Aku merasakan kalau mani Edi telah muncrat di dalam mulutku hingga tubuhnya mengejang, kakinya merenggang, menahan puncak kenikmatan yang dia rasakan. Aku menjilati batang kontolnya hingga licin, tidak ada mani yang tertetes, maninya yang kental kulahap semuanya. Akhh.. enaknya.. Aku beralih ke Anton, ingin juga merasakan kontolnya, kuremas-remas. Anton hanya diam menatapku

"Om akan memberimu satu juta", ucapku sambil mengerlingkan mata kananku.
"Keluarkan totong lo, Om rasa sudah tidak tahan mengisapnya".

Anton mengeluarkan batang kontolnya yang panjang dan diameter kontolnya tidak begitu besar.

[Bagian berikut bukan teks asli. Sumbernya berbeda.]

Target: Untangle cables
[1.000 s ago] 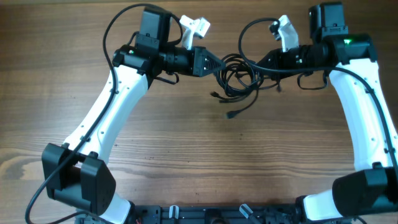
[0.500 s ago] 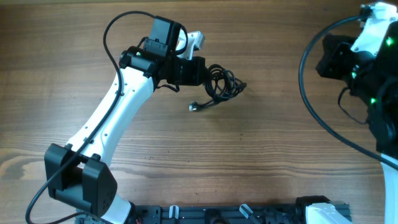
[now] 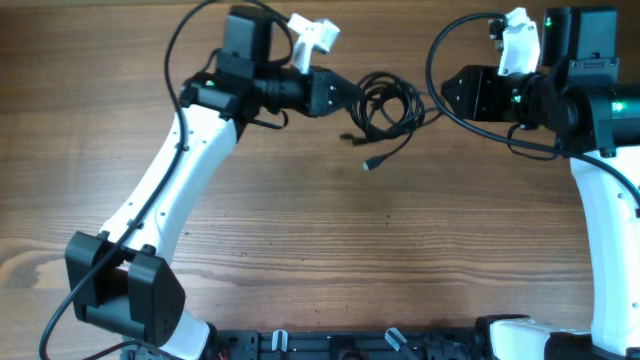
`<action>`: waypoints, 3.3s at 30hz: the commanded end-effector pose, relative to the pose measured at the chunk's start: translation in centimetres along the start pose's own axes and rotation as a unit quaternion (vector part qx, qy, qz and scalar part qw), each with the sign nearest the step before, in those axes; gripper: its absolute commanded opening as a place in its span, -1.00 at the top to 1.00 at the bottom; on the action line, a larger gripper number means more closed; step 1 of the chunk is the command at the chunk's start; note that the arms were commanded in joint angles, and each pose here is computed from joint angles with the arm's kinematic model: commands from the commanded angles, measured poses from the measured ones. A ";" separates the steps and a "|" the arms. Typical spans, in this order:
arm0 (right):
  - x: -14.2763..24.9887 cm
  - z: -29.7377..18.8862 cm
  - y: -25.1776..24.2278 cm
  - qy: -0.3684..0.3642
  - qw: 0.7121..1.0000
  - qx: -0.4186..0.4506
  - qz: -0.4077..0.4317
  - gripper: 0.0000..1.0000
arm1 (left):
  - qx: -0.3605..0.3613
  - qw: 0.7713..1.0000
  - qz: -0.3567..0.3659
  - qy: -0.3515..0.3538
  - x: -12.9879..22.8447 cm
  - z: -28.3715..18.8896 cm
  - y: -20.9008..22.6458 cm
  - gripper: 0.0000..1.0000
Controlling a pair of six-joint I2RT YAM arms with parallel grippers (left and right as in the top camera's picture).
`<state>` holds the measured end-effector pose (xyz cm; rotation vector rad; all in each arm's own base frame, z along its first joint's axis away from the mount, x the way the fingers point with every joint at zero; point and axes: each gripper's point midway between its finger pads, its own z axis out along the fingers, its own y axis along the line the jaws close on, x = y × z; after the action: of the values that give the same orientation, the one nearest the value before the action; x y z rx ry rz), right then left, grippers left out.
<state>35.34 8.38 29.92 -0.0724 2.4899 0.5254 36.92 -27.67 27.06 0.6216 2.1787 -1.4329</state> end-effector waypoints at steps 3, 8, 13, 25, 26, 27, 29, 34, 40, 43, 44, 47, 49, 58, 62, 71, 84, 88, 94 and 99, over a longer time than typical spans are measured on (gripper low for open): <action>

Kembali mulutku langsung mencaplok batang kontol Anton dan menarik-nariknya sesaat, lalu kukocok-kocok di dalam mulutku. Saat Edi kembali dari toilet, melihatku yang lagi asyik mengisap-isap kontol Anton, dengan tenang duduk dan menikmati film kembali.

Anton mendesah kegelian, saat batang kontolnya kujepit dengan kedua bibirku, tanganku masuk ke dalam kaosnya dan mengelus-elus dadanya, memegangi puting teteknya.

"Akhh.." desahnya.
"Enak..? Nikmat..?", tanyaku melepas kontolnya sesaat dari mulutku dan kembali kulumat lagi sampai ke pangkalnya.
"Akhh..", Anton akhirnya tidak mampu menahan kenikmatan dan kegelian yang luar biasa, mulutku terasa di semprot dengan air maninya yang banyak.

Edi dan Anton setuju ikut bersamaku kembali menghabiskan malam panjang ini bersama-sama saling bercumbu dan menikmati petualangan sex sesama lelaki, sementara Bambang hanya diam saja dengan tatapan kosong, yah laki-laki tersebut sudahh di bawah penguasaanku, di bawah kontrolku, di bawah pengaruh hipnotisku. Aku mengajak mereka ke rumahku yang berjarak ratusan kilometer dari tempat tinggal mereka. Pembantu setiaku Nano, menyambut kami.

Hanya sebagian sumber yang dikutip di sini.